**AIM OF THE EXERCISE**
From the first line of the records through the line containing "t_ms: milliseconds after", retype every line exactly and nothing else.

=-=-=

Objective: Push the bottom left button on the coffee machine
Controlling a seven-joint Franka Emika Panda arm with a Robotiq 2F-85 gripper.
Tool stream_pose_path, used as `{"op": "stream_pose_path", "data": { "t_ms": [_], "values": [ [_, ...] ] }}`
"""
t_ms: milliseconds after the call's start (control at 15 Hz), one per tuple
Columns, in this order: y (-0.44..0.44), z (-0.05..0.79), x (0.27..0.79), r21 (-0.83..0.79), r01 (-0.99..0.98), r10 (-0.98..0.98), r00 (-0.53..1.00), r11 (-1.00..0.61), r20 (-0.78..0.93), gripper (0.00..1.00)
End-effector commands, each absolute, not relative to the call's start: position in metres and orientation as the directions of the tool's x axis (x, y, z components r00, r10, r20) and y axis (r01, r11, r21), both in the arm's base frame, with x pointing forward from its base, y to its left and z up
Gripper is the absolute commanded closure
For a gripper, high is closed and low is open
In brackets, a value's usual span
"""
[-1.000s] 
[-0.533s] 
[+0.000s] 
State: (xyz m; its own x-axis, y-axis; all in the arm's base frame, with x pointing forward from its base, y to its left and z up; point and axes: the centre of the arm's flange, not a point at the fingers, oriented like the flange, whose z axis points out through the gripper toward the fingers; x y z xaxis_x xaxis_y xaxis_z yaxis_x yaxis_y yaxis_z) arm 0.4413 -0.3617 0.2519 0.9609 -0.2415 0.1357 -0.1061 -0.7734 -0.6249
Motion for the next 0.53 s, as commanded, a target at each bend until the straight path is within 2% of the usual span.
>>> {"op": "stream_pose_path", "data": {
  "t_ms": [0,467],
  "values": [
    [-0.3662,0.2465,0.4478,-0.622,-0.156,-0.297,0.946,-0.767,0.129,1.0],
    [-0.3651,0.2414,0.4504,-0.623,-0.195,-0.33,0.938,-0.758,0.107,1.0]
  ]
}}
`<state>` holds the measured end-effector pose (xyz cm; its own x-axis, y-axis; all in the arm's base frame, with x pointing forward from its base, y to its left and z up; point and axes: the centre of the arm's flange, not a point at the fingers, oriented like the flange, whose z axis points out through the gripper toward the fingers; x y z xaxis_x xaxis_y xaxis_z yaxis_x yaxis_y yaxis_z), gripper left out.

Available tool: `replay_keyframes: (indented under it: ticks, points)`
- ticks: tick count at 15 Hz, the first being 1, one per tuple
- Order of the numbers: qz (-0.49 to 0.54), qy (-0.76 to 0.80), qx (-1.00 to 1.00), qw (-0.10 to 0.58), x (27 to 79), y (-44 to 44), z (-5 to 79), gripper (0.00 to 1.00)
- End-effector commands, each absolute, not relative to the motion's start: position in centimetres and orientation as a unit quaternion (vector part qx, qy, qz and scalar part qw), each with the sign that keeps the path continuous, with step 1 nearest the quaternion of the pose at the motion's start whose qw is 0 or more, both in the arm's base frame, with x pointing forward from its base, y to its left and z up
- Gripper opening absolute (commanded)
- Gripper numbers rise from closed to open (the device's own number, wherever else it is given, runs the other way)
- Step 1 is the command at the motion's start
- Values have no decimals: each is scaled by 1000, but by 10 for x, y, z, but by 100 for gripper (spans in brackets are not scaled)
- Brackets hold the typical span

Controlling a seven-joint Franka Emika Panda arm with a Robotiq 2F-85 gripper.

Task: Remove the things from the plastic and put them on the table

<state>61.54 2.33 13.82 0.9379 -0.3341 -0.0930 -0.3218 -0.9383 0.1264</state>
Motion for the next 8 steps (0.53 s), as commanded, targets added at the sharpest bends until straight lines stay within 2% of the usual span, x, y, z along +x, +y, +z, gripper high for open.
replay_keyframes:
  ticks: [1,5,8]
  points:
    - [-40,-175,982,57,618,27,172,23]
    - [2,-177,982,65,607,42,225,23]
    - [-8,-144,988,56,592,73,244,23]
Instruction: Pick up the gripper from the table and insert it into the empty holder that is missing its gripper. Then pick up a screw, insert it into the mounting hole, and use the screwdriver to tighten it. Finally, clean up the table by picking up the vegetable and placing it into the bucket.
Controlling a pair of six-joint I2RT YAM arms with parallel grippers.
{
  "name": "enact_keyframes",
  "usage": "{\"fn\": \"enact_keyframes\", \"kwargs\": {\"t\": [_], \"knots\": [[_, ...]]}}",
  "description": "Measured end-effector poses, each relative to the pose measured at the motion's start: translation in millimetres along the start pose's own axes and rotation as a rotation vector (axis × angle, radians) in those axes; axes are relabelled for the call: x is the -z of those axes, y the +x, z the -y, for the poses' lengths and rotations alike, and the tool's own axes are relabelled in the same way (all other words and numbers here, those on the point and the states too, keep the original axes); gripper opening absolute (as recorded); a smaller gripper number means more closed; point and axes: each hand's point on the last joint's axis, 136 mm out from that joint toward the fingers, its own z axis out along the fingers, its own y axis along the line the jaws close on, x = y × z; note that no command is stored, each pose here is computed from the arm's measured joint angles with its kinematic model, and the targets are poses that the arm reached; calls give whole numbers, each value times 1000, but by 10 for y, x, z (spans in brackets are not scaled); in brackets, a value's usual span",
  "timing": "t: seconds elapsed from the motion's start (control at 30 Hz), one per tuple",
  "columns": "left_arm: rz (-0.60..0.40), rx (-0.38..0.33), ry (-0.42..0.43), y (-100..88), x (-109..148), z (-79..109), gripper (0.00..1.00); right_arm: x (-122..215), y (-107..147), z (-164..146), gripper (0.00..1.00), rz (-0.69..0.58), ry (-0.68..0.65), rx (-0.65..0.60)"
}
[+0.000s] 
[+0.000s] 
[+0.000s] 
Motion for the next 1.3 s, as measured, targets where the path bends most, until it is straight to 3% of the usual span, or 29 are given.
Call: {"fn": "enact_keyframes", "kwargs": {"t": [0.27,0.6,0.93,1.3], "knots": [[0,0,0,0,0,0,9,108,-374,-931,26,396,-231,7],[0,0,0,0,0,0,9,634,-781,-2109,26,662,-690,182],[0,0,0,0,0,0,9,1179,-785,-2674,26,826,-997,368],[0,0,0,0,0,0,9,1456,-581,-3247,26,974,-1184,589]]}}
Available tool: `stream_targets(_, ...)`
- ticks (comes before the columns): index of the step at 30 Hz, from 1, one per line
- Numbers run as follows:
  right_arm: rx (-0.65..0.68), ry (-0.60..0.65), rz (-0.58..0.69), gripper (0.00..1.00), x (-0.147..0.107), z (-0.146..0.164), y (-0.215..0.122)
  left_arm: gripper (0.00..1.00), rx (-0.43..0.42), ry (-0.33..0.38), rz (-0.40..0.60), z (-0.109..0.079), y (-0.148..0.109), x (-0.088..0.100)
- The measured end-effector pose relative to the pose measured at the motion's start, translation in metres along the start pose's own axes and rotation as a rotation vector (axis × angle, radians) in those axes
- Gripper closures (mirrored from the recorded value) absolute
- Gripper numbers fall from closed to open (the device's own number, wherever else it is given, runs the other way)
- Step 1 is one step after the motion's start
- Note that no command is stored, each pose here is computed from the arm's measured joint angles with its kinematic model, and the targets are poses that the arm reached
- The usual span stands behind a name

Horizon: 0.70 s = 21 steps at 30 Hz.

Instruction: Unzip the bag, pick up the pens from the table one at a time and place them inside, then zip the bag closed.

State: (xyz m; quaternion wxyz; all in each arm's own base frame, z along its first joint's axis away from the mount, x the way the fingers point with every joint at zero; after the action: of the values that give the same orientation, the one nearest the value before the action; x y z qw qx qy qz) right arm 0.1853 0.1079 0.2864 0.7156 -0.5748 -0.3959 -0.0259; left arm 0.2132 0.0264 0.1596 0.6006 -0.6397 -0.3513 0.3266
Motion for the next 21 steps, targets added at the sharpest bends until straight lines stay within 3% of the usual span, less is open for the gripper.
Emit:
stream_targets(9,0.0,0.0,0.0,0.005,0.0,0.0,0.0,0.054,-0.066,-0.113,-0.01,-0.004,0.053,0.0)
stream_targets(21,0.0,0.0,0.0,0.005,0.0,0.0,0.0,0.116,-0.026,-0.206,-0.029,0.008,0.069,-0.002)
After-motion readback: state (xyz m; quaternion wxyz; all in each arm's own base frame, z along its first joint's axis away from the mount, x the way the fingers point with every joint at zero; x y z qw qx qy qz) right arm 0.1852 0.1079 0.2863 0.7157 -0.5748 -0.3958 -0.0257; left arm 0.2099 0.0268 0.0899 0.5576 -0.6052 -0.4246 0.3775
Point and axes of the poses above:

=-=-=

**ANSWER FOR THIS EXERCISE**
Objective: Push the bottom left button on the coffee machine
Controlling a seven-joint Franka Emika Panda arm with a Robotiq 2F-85 gripper.
Tool stream_pose_path, used as `{"op": "stream_pose_path", "data": { "t_ms": [_], "values": [ [_, ...] ] }}`
"""
t_ms: milliseconds after the call's start (control at 15 Hz), one per tuple

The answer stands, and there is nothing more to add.